Ugo beamed. "Sure, sure. Wait till you see my—my—" He was jiggling with excitement. "I have a surprise for you. Don't I, Massimiliano?"

"Surprise?" Max said, frowning. "Oh, Jesus, you don't mean—"

"Sh, sh!" Ugo's thick forefinger wagged in front of his lips. "Don't tell him."

"Ugo," Max said, with a sort of pained kindness, "I'm telling you. That picture isn't good enough—"

"Don't tell him!" Ugo was bouncing up and down. "It's a surprise!"

"But I already told you," Max said patiently. "Amedeo already told you—"

"I believe you, all right? But if Cristoforo's coming to Sicily, then I say what does it hurt if he looks at it? Let him make his own decision."

Max shrugged and raised his eyes to the ceiling.
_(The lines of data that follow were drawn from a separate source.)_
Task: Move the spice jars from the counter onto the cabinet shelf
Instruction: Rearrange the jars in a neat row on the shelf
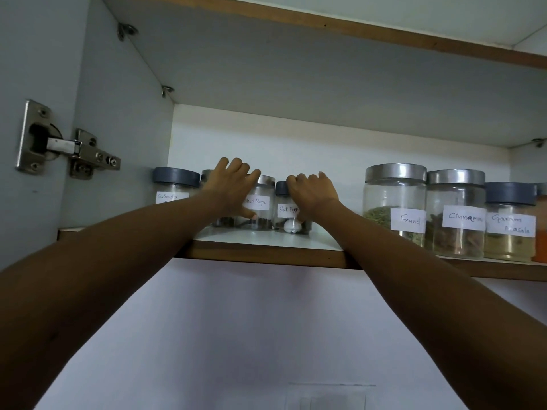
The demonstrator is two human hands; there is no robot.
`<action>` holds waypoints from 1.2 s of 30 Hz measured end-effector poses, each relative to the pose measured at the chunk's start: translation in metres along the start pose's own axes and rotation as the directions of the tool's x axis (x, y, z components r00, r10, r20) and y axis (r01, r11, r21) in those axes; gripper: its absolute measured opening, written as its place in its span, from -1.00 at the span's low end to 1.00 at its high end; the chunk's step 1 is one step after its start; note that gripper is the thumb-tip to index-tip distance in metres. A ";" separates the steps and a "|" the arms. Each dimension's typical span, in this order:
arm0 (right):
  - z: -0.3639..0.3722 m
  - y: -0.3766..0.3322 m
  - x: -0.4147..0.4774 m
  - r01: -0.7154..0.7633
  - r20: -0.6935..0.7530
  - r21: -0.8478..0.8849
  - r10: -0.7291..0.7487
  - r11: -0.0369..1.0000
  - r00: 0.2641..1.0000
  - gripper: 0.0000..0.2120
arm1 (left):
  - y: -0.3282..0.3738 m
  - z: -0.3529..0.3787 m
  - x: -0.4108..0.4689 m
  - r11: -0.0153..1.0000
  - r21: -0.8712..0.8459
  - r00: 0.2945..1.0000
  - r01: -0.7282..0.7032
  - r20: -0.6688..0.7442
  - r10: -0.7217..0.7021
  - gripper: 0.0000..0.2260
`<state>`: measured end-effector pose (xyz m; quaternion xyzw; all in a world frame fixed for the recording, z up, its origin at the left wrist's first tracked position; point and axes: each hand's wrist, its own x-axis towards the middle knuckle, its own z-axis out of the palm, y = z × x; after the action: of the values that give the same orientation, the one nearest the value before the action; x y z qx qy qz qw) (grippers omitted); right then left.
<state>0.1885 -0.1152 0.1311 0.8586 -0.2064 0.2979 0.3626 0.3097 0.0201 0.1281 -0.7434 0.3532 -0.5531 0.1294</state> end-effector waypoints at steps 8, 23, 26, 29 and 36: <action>-0.028 -0.007 -0.017 -0.022 -0.371 0.189 0.092 0.982 0.924 -0.88 | -0.015 -0.034 -0.014 0.989 -0.109 0.968 0.104 -0.217 -0.125 -0.56; -0.086 0.045 -0.145 -0.018 -0.513 0.218 0.130 0.976 0.849 -0.75 | 0.022 -0.139 -0.071 0.926 -0.331 0.906 -0.182 -0.422 0.028 -0.84; -0.089 0.090 -0.168 -0.084 -0.408 0.240 0.180 0.967 0.895 -0.52 | 0.034 -0.167 -0.068 0.891 -0.393 0.919 -0.226 -0.389 0.062 -0.73; -0.084 0.137 -0.187 -0.116 -0.318 0.278 0.206 0.953 0.925 -0.34 | 0.047 -0.190 -0.060 0.849 -0.472 0.933 -0.237 -0.356 0.062 -0.59; -0.047 0.201 -0.203 -0.049 -0.066 0.296 0.072 0.954 0.995 0.00 | 0.097 -0.200 -0.030 0.759 -0.624 0.981 -0.182 -0.169 0.096 -0.13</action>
<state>-0.0930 -0.1829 0.1241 0.8843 -0.1721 0.3685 0.2294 0.0851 0.0099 0.1205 -0.6780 0.5814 -0.4356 -0.1120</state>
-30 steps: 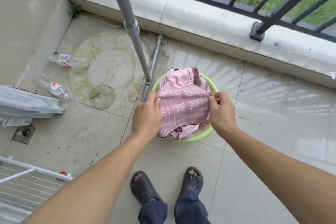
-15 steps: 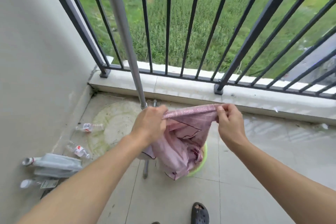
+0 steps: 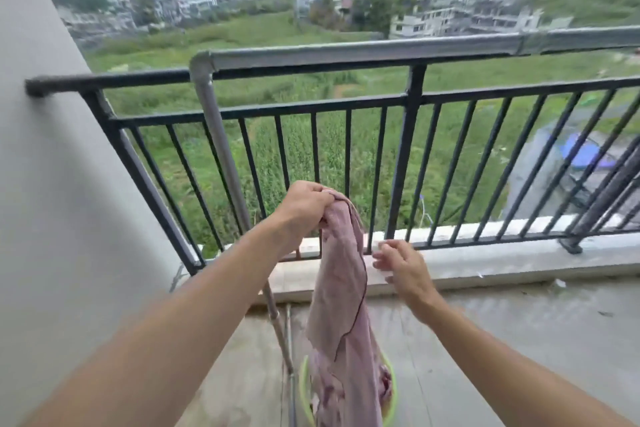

Ugo looked at me suspiciously. "Hey, do you know what we're talking about?"

"Not a clue," I said honestly.

"Good!" He thumped his thick fist on the table. "Massimiliano, you come, too! Come with Cristoforo Saturday. I'll show you Sicily. We'll eat, we'll drink! We'll have a wonderful time, just like in the old days."

I wasn't sure of just which old days he was talking about, but at that point it sounded like a great idea to me. Ugo was like a breath of fresh, honest air after the rarefied conversation of art connoisseurs, and Max was good company, too.

"Come on. Max," I said. "Why not?"

He grinned. "Why not?" he echoed to my surprise. "All right, I'll come, I can use a little time off."

"Wonderful, wonderful!" boomed Ugo, and hammered his fist on the table some more.

The waiter thought he was calling for another round and hurried over with three more grappas, which we accepted. Then we proceeded to sink happily into a sentimental swill of good fellowship.

I'm afraid we were a little on the riotous side by the time we started for the train station. I blush to admit it, but I think we were bawling "Santa Lucia" as we crossed the deserted Piazza Maggiore, and I seem to remember a chorus of "0 Sole Mio" in there, too, but I wouldn't swear to it.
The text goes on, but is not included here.